We thank the authors of the response to our thematic review exploring the effectiveness of telepsychiatry. Much time has passed since its publication in 2021, and here in England guidance for clinicians using virtual medicine has become more available. There also appears, at least anecdotally, to be increasing professional use of hybrid models for both work and patient care.

It seems that the response to our review touches upon two issues relating to telepsychiatry: inequality in access and virtual clinical rotations. As we recognised in our paper, much of the literature has traditionally focused on English-speaking and/or more developed countries. This does pose a risk of skewing data and not representing the intersecting needs of the communities served by telepsychiatry. We would urge future researchers to continue to consider this specifically when designing studies or reviewing the literature.

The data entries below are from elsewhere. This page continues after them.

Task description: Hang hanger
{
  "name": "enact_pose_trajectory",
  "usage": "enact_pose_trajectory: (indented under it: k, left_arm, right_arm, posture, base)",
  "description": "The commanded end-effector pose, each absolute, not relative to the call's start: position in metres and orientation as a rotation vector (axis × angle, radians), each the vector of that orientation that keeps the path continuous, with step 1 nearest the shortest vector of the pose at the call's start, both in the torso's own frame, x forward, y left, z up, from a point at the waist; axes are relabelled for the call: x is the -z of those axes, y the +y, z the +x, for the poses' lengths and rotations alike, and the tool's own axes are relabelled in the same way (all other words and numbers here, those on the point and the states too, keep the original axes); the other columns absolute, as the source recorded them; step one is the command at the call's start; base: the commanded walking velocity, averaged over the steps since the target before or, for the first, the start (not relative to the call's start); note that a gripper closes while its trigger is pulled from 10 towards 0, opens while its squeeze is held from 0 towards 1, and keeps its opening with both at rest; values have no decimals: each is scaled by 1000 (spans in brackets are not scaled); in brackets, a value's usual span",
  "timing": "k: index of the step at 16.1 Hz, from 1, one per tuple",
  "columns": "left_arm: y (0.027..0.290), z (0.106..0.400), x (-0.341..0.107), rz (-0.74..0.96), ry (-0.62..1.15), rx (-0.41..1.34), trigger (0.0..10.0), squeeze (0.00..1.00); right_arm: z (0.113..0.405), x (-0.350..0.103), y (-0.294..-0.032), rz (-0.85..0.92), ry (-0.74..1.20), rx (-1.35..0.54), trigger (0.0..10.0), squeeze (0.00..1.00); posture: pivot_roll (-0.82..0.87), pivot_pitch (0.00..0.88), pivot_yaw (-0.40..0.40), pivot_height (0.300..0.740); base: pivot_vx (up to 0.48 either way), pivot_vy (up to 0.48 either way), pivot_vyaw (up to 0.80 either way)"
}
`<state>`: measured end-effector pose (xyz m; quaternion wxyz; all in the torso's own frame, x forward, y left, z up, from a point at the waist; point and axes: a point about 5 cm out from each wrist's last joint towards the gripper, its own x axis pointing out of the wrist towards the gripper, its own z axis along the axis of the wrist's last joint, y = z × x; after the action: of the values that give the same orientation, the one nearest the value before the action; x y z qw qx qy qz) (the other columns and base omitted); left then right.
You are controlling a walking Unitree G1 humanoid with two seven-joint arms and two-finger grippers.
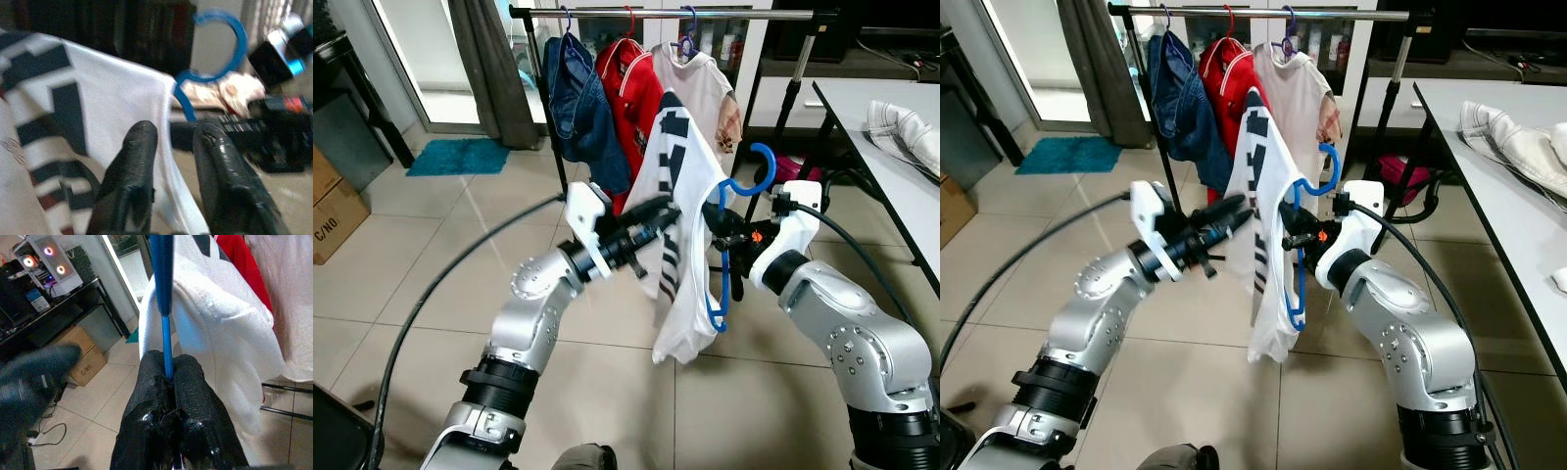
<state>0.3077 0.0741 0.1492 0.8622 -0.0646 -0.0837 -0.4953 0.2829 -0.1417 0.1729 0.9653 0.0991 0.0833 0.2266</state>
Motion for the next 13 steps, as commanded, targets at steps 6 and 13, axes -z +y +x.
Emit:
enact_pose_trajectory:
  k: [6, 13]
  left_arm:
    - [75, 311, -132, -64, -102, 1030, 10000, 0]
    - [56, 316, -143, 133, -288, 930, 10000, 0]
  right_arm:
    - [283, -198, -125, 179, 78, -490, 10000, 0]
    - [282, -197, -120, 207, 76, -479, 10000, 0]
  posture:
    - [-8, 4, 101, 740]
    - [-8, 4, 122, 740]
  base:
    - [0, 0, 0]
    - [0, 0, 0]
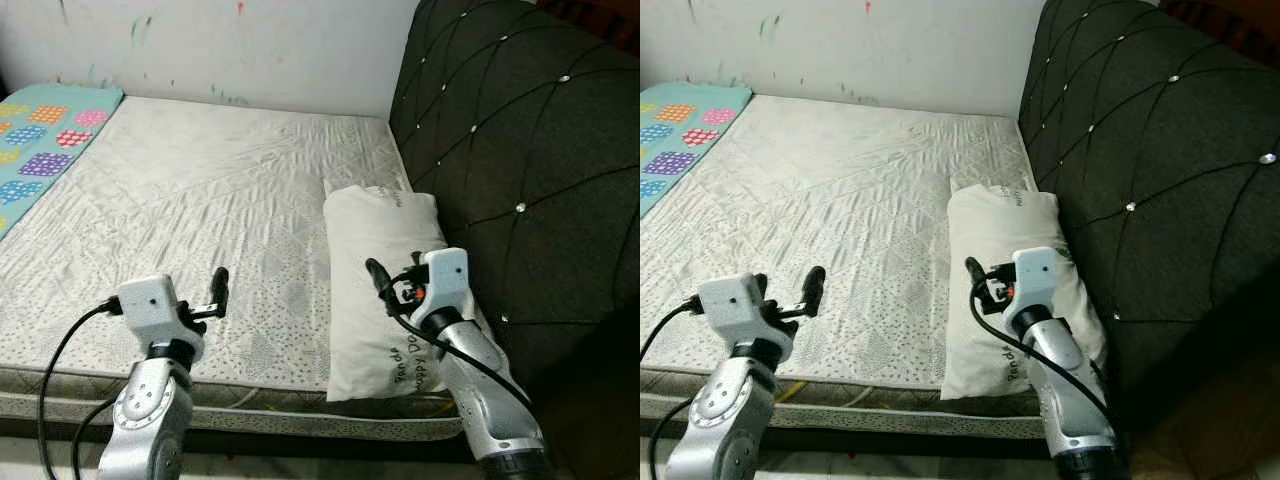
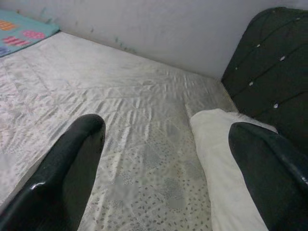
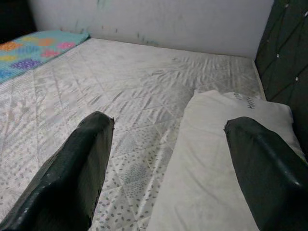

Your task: Clean up the room

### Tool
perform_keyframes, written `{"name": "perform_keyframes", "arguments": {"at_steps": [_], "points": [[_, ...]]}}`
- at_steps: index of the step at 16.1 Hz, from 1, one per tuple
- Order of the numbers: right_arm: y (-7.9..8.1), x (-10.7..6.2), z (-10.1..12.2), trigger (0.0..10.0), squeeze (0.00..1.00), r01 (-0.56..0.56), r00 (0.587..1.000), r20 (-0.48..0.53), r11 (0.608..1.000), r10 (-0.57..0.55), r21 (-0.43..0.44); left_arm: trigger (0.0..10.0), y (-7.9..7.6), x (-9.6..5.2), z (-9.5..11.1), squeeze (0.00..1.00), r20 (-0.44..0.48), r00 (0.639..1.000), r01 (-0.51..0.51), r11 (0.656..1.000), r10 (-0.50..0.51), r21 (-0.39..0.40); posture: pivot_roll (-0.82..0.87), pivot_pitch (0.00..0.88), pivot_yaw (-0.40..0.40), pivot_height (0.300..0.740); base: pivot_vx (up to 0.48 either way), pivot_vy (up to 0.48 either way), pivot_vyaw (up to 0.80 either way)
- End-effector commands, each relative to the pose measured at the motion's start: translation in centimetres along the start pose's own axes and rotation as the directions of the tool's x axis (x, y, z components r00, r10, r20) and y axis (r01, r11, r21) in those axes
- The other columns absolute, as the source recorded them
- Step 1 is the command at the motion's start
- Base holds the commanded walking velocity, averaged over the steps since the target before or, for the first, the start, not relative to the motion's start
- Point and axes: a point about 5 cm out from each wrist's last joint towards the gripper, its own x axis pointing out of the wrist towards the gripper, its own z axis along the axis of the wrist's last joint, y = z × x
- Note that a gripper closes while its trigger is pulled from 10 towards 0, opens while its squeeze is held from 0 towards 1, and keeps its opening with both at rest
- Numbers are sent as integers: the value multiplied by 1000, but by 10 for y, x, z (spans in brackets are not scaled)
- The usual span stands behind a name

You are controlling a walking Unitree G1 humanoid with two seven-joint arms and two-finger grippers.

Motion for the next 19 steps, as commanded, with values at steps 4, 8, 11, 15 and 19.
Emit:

In relation to the virtual clinical rotations, the emerging research does pose interesting questions about a possible future format for education. This harkens back to the purported origins of telepsychiatry in the 1950s, when it was used for long-distance medical student teaching. We do wonder what the risks would be of moving electives or clinical rotations from face-to-face to virtual. Would students be able, for example, to develop understandings of team working and institutional dynamics? Would they too miss out on the formative phenomenological experiences of being with patients and their families?

Telepsychiatry is effective and likely to continue to be present in many healthcare systems around the world. As clinicians, though, we must strive to ensure that future iterations of virtual medicine remain safe for professionals and patients alike.